8. At one point, Marvel tried changing his name to Black Leopard
Marvel wanted to distance the character of Black Panther from the Black Panther Party which gained prominence in the 1970s and beginning with his guest appearance in Fantastic Four #119, they tried to change his name to Black Leopard. When asked about it in the comics, T’Challa said “I contemplate a return to your country, Ben Grimm, where the latter term has political connotations. I neither condemn nor condone those who have take up the name, but T’Challa is a law unto himself. Hence, the new name- a minor point, at best, since the panther is a leopard.” However, this change did not last long.
9. T’Challa and Storm eventually married but their marriage has been annulled.
After years of occasionally working together, T’Challa proposed to Ororo Monroe after helping her reunite with her surviving family in the United States and Africa. They were married in Black Panther #18 in an enormous Wakandan ceremony attended by many of Marvel’s superheroes.
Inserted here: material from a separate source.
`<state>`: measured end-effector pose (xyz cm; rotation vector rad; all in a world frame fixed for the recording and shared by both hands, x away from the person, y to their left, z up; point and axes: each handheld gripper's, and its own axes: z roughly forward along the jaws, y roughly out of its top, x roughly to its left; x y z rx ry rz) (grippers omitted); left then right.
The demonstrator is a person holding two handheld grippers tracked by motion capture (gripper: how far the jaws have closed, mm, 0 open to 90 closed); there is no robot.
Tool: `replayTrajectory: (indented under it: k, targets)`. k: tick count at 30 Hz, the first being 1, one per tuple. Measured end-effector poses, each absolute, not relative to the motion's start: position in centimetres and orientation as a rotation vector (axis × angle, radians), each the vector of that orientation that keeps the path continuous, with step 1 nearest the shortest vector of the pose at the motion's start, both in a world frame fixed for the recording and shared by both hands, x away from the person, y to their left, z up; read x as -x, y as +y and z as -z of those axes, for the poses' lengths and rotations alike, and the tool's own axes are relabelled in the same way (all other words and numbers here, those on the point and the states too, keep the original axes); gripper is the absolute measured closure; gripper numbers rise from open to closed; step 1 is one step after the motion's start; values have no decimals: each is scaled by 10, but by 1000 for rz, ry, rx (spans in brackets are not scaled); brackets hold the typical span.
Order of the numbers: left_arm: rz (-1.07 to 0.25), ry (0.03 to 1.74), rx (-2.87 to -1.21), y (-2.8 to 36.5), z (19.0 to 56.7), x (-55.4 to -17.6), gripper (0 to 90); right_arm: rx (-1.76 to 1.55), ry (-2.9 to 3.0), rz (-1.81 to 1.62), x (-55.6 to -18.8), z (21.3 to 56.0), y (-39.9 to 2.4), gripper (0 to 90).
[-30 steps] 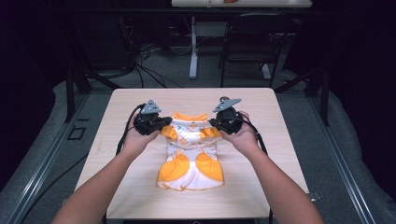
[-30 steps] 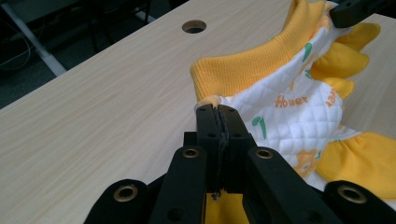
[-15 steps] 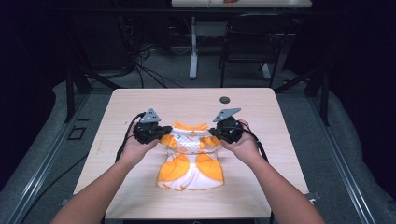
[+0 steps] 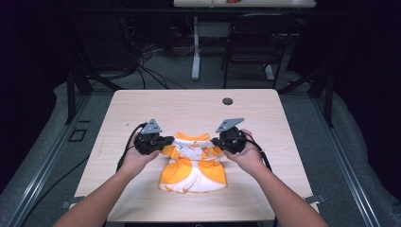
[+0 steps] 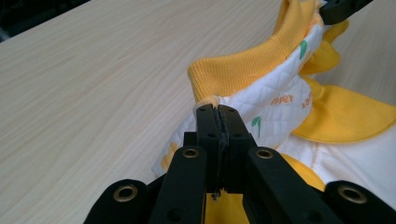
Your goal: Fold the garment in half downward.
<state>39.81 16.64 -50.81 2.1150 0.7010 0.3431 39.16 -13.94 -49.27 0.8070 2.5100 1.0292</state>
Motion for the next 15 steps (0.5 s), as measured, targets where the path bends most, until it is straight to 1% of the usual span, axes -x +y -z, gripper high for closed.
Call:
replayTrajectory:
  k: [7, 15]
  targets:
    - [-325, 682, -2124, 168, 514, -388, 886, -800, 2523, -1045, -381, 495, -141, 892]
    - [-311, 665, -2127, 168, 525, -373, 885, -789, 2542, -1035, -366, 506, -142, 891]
Together the couple would embark on a less-than-stellar diplomatic tour, fight alongside Captain America in Civil War, temporarily fill in for Reed Richards and Sue Storm in the Fantastic Four and supported each other in their individual struggles as Black Panther and in the X-Men. Unfortunately, during the Avengers vs. X-Men storyline, Storm chose to side with the X-Men instead of alongside the Avengers with her husband. The city of Wakanda would be destroyed by a Phoenix-powered Namor and when Storm returned to help, T’Challa sternly informed her that their marriage had been annulled. They have remained separated despite T’Challa stating that he still thinks of her as his Queen.
10. T’Challa’s role in Captain America: Civil War was supposed to be much smaller
Originally T’Challa wasn’t even supposed to appear in costume as the writers had intended for more of the focus to be on Spider-Man and save Black Panther’s origin for an solo movie. But when it looked like Marvel wouldn’t get the permission from Sony to use the character, Black Panther’s role was increased significantly. Eventually they found out they could use Spider-Man but by then T’Challa and Black Panther had become so integral to the movie’s plot that the writers decided to leave it and give Spider-Man the smaller role that would be expanded in future movies.
Thank you so much for reading and I hope you enjoyed the article and enjoyed seeing the film in theaters whenever you got/get the chance. I’ll make sure to send you the link to my upcoming mixtape later.